Дивиторский (куда только делась его злость, его решимость, его жадность, наконец, он и сам теперь не знал) смотрел на погасший экран (насторожившийся Чучельник выключил телевизор). Белогуров наконец дал отбой. Швырнул трубку на кресло. Поставил бутылку коньяка обратно в бар. Аккуратно запер дверцу. Он все еще слышал тихое, печальное резюме Салтычихи: «Подлости не терплю я в людях, Вано. И неблагодарности. Черна как ночь душа людская. А на первый-то взгляд…»

– Зачем он звонил? – Егор наконец справился с собой. – За что он расправился с Шуркой?!

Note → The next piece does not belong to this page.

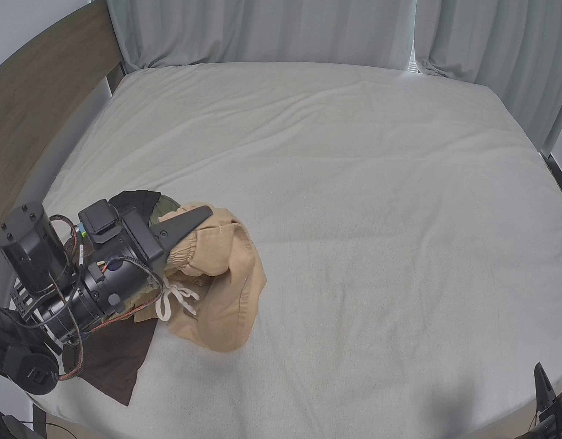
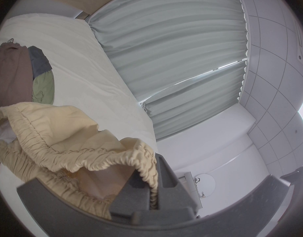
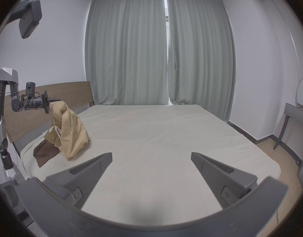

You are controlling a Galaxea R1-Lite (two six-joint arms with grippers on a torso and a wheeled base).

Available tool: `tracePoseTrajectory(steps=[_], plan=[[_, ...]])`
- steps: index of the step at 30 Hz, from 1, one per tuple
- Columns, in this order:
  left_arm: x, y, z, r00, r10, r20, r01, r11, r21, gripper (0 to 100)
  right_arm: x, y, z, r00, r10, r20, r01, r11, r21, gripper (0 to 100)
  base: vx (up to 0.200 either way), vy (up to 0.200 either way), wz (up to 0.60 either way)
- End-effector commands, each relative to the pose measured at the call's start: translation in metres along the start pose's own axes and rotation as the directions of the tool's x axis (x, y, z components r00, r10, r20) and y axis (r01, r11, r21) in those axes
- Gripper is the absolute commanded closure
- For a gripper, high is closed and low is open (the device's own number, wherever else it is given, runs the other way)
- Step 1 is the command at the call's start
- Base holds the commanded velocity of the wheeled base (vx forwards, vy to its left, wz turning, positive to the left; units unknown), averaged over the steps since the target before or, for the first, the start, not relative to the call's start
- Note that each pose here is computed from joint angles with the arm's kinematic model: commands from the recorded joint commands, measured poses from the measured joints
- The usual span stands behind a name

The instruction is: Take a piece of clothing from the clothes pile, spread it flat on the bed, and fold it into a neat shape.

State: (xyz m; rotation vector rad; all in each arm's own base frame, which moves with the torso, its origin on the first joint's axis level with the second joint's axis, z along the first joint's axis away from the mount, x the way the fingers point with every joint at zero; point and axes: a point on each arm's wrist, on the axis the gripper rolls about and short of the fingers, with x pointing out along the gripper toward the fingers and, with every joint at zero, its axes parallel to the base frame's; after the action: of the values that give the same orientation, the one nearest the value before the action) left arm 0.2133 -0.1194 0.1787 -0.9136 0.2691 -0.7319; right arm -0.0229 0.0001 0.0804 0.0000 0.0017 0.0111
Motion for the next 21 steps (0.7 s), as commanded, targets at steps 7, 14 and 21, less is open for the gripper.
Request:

Белогуров кивнул на дверь: еще не хватало, чтобы Лекс услыхала.

– Он мне этого не доложил, Егор. А потом… ты же сам рассчитывал, что он Пекина Марсиянову не простит.

– Ублюдок! Скотина! А мы… что он теперь хочет от нас?!

– Он уезжает… отдыхать. Месяца на три в Грецию вроде. – Белогуров говорил теперь спокойно, даже безучастно. Все улеглось. Все встало на свои места. И ВСЕ РАВНО УЖЕ НИЧЕГО НЕЛЬЗЯ ИЗМЕНИТЬ. НУЖНО ЛИШЬ ПОДЧИНЯТЬСЯ. – Самолет улетает в 23.15 из Шереметьева.

– Что он от нас-то хочет?!

– Он напоминает, что мы… что я ему дорог, Егор. И предупреждает: подлость, коварство и неблагодарность в близких людях ему одинаковы противны. Он этого не потерпит никогда. Будет карать беспощадно.

– Но ты ему сказал – привезу. Что?

– Деньги. Я привезу ему деньги в счет оплаты нашего долга. Семьдесят пять тысяч. Прямо сейчас и поеду. Он ждет.

Егор остервенело грохнул кулаком в стену. Встревоженный Женька спрыгнул с дивана, подошел. Хотел обнять брата за плечи. Но тот грубо отпихнул его:

– Ты еще лезешь… идиот проклятый!

Белогуров закрыл глаза. Это было исполнение его единственного желания: глаза бы мои вас всех не видели.

– Я еду с тобой! – Егор рванулся было к двери.

– Ты со мной не поедешь. Ты займешься «Жигулями», – жестко оборвал его Белогуров. И правда: БАСТА. Пора со всем этим кончать. Он клянется, плачет, превращается в форменную бабу-истеричку. Пора ставить жирный крест на всех этих переживаниях и нервах. Пора брать себя в руки. Все равно уже. ВСЕ РАВНО НИЧЕГО ИЗМЕНИТЬ НЕВОЗМОЖНО.